We often describe cancer according to where it originates, such as breast cancer, lung cancer, or pancreatic cancer. This terminology can create a mindset that cancer, and its adverse effects, are isolated to a specific area. However, cancer impacts the whole individual, not just one specific organ. A growing body of evidence supports benefits to caring for all aspects of the person, including the mind, body, and spirit.
Treating cancer is inevitably complex, and treatment management depends not only on specific properties of cancer but also characteristics of the individual patient, such as age or comorbidities. Conventional medicine based on biomedical research drives cancer treatment decisions but, cancer patients are increasingly incorporating complementary approaches into their individualized treatment program.
Combining conventional and complementary therapies to treat the whole patient compromises integrative oncology. Comprehensively, integrative oncology is defined as “a patient-centered, evidence-informed field of cancer care that utilizes mind-body practices, natural products, and/or lifestyle modifications from different traditions alongside conventional cancer treatments.” In addition to surgery, drugs, and other medical interventions, integrative oncology includes complementary treatments like patient support groups and massage therapy. While many such alternative approaches are generally accepted to benefit overall health, it is not standard for oncologists to make or follow up on such recommendations.

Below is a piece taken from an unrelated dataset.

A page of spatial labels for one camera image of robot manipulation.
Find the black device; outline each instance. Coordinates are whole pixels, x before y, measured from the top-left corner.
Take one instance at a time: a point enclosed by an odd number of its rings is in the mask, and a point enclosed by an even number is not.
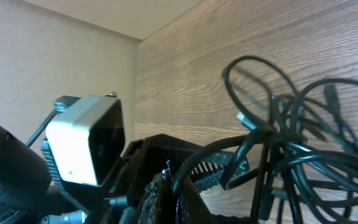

Emerging research concentrates on the value of complementary therapies, but a lack of clinical studies has prevented standardized incorporation into medical practice. To address this, a new report in The Journal of Oncology investigated how institutional commitment to integrative oncology approaches affected breast cancer survivorship.
The authors collected data from breast cancer patient claims and surveys completed by 103 oncologists. From these sources, the researchers assessed the level of support for twelve complementary therapies offered at the institutions. The complementary therapies considered included nutrition and exercise consultation, patient support groups, spiritual services, psycho-oncology counseling, massage therapy, meditation, yoga, acupuncture, music or art therapy, reiki or healing touch, and tai chi or qi gong. The researchers also collected outcome data of almost 200 breast cancer patients treated at 103 US cancer treatment centers. The patients all received conventional treatment such as chemotherapy, immunotherapy, targeted therapy, radiation, or surgery.
The study ranked the institutions with low, low-mid, mid-high, or high levels of support for complementary therapies. Notably, breast cancer patients treated at institutions ranked at low-mid, mid-high, or high levels of support were three times more likely to achieve five-year survival than those treated at low-ranking institutions.
The authors discussed ways low-scoring institutions can increase support of alternative therapies and thus, possibly increase survival among their patients. One suggestion encourages providing online resources and discussing complementary treatments during consultations. The authors also suggest that offering access to some therapies on-site, free of cost, could increase compliance.
Overall, the study concluded that breast cancer patients treated at hospitals committed to providing integrative oncology services exhibited longer survival than patients treated at hospitals that did not emphasize these diverse approaches. Comprehensive, larger-scale studies to confirm these findings could help push these approaches into mainstream medical practice.